Re: [patch 2.6.30 3/4] cpufreq add gov mutex

From: Mathieu Desnoyers
Date: Fri Jul 03 2009 - 15:37:26 EST


* Pallipadi, Venkatesh (venkatesh.pallipadi@xxxxxxxxx) wrote:
>
>
> >-----Original Message-----
> >From: Mathieu Desnoyers [mailto:mathieu.desnoyers@xxxxxxxxxx]
> >Sent: Friday, July 03, 2009 8:25 AM
> >To: linux-kernel@xxxxxxxxxxxxxxx; Pallipadi, Venkatesh; Dave
> >Jones; Thomas Renninger; cpufreq@xxxxxxxxxxxxxxx;
> >kernel-testers@xxxxxxxxxxxxxxx; Ingo Molnar; rjw@xxxxxxx; Dave
> >Young; Pekka Enberg
> >Cc: Mathieu Desnoyers; Li, Shaohua; Rusty Russell;
> >sven.wegener@xxxxxxxxxxx
> >Subject: [patch 2.6.30 3/4] cpufreq add gov mutex
> >
> >Using the cpufreq_gov_mutex to protect internal governor data
> >structures. The
> >policy rwsem write lock nests inside this mutex.
>
> This makes the whole locking in cpufreq upside down. Takes away
> most of the reason for existence of rwsem lock. Taking a smaller
> Percpu rwsem lock inside a bigger global mutex doesn't seem right.
>

It permits the timer handler to only take the rwsem write lock. My
understanding is that the most frequent operation is the timer handler
being executed, but maybe I'm wrong ?

I think it ends up being a questions of clearly identifying how
frequent each data structure access are, and why this per-governor rwsem
is needed at all. (does it bring any perceivable performance improvement
on a critical path ? Then maybe we should use RCU ?)

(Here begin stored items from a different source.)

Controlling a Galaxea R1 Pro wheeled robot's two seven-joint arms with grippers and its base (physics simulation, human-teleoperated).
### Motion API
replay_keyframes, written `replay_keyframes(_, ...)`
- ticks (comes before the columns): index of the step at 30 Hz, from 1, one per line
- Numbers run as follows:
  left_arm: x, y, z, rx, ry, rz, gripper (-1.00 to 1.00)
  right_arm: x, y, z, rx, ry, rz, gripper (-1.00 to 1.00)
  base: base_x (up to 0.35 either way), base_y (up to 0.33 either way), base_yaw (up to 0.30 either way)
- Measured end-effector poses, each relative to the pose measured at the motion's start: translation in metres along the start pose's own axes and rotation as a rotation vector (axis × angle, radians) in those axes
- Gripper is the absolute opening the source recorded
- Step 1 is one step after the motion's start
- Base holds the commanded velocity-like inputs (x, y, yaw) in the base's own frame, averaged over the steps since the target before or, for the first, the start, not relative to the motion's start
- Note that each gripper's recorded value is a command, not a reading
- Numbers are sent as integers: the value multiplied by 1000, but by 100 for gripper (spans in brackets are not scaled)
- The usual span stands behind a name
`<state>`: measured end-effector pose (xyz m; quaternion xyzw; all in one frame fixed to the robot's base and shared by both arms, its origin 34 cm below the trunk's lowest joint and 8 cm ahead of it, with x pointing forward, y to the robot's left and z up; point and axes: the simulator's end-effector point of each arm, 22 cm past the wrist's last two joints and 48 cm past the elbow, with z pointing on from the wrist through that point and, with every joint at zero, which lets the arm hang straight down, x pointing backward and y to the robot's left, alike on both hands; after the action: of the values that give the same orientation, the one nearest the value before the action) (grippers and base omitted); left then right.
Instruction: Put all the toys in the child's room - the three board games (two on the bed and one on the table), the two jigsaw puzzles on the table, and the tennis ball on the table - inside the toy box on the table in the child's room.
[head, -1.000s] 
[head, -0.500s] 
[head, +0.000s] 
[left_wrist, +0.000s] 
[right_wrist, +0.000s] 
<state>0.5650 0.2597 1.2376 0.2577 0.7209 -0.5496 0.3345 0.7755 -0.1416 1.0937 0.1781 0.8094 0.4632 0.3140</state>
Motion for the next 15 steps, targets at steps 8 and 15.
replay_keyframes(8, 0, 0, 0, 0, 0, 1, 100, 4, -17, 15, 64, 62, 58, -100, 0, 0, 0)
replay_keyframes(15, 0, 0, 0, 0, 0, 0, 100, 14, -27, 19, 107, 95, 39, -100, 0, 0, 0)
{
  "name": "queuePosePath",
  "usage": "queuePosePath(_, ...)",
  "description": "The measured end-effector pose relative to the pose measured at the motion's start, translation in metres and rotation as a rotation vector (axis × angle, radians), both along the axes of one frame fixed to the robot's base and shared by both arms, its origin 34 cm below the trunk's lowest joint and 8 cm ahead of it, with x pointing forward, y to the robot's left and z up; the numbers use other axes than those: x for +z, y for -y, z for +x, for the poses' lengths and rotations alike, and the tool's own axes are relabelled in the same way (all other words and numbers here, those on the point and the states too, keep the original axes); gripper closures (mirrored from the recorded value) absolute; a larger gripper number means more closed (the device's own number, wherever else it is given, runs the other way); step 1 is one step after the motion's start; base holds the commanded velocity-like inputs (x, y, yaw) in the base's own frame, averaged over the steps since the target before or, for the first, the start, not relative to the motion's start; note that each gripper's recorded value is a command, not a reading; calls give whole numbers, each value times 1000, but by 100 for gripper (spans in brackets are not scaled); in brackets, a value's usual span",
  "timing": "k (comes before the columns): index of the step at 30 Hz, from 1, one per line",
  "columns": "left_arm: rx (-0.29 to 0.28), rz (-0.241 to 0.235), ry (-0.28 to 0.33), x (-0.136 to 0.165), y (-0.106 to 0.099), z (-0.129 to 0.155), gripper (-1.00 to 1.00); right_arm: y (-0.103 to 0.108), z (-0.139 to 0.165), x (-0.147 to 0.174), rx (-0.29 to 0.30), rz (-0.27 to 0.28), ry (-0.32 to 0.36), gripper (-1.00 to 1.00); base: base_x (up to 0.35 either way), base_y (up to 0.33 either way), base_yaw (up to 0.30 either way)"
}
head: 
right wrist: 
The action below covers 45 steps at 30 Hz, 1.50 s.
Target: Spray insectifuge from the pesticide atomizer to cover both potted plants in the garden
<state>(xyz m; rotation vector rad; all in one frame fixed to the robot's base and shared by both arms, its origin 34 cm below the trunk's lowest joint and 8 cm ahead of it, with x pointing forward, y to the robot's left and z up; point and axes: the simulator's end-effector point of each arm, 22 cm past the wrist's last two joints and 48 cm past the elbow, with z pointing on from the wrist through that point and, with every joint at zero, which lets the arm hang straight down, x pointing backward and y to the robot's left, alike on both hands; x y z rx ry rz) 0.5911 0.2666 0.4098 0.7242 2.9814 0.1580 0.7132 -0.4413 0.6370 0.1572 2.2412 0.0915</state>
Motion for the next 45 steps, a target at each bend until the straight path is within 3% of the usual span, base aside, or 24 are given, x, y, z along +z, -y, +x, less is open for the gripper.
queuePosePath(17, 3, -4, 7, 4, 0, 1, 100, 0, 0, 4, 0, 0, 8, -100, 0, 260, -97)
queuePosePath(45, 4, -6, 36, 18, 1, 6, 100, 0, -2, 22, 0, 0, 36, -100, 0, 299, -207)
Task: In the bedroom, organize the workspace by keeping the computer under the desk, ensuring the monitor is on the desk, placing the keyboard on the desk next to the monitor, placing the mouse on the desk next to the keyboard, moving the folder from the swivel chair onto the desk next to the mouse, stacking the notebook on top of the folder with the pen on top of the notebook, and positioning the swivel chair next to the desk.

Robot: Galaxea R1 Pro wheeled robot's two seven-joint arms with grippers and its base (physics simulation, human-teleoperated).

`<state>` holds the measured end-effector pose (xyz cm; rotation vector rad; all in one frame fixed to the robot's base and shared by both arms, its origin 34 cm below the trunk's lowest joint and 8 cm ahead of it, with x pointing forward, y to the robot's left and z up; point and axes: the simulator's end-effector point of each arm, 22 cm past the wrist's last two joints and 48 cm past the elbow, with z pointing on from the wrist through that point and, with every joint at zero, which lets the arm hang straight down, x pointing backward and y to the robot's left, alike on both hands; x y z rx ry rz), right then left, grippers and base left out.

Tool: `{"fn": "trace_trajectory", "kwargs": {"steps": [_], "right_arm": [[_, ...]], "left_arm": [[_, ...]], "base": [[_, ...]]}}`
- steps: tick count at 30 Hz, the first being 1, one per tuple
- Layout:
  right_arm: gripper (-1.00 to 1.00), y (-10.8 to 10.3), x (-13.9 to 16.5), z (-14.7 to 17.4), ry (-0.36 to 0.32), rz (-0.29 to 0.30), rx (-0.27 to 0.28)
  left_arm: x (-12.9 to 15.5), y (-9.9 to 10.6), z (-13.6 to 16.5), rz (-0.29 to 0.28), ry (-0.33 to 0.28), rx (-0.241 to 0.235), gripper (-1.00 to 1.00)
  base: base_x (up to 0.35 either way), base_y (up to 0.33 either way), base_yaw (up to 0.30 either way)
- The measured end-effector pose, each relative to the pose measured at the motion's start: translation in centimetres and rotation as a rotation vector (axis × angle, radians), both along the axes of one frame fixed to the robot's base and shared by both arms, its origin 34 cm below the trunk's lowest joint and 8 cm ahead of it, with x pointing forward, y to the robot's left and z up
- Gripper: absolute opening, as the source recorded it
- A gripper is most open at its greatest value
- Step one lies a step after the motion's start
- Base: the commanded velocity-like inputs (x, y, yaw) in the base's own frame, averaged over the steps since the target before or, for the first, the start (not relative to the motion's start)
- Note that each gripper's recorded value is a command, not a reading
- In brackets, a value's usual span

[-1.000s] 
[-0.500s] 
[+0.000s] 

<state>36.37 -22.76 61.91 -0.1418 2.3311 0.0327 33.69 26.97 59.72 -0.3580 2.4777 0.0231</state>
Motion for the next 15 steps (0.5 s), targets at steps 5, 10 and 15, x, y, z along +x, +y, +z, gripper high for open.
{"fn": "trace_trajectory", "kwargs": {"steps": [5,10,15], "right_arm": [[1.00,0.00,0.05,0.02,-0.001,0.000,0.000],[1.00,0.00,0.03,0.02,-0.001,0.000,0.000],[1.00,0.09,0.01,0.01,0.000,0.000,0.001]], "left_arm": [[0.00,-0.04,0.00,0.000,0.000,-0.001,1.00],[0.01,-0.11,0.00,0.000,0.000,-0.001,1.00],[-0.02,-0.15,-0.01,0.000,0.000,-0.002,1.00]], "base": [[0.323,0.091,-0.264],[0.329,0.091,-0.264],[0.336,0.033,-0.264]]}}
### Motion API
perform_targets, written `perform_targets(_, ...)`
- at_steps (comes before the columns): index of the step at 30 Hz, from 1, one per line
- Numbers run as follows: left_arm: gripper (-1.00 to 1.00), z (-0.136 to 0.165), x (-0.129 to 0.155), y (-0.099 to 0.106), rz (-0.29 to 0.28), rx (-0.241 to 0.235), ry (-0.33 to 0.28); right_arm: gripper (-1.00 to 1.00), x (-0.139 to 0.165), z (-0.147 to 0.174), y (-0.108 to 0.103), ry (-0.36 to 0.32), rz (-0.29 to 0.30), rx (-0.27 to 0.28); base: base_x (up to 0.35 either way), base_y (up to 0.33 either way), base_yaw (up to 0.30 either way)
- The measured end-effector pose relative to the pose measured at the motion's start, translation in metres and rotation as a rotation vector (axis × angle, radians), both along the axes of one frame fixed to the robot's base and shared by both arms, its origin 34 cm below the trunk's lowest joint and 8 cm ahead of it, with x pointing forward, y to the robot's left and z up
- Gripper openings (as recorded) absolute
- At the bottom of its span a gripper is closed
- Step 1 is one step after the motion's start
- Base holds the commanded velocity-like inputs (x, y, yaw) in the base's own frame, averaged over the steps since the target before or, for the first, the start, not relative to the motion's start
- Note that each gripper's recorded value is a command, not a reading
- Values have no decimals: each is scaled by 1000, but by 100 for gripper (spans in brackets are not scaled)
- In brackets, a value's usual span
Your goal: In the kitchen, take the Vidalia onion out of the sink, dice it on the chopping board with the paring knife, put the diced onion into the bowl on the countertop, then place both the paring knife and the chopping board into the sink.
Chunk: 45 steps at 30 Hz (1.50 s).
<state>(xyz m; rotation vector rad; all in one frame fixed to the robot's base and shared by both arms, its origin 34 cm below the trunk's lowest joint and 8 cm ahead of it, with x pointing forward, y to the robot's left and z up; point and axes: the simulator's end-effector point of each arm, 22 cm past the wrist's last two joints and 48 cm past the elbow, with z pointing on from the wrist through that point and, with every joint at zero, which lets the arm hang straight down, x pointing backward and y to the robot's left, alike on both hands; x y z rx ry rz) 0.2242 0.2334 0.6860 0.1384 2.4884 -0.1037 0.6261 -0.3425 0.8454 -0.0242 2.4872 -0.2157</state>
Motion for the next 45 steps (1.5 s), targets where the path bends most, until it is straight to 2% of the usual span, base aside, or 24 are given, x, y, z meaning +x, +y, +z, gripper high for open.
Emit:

I really wonder if the fact that you switch the timer handler from rwsem
to a mutex in your patchset will not hurt performance in some way or
have some unforeseen side-effect. This is why I made my patchset as dumb
and simple as possible, because this is a bugfix for 2.6.30, not a
reingineering. Let's make it work, then make it fast.

> >The policy
> >rwsem is taken in
> >the timer handler, and therefore cannot be held while doing a
> >sync teardown of
> >the timer. This cpufreq_gov_mutex lock protects init/teardown
> >of governor
> >timers.
>
> Why is the protection required for init/teardown of percpu
> timer with a global mutex? cpufreq rwsem (when held correctly)
> ensures that there can be only one store_scaling_governor for
> a cpu at any point in time. I don't see any reason why we need
> a global mutex to protect timer init teardown.
>

rwsem was previously held in the timer handler. I am not yet convinced
that simply holding a local dbs_mutex will ensure proper synchronization
of *all* call paths in the timer handler.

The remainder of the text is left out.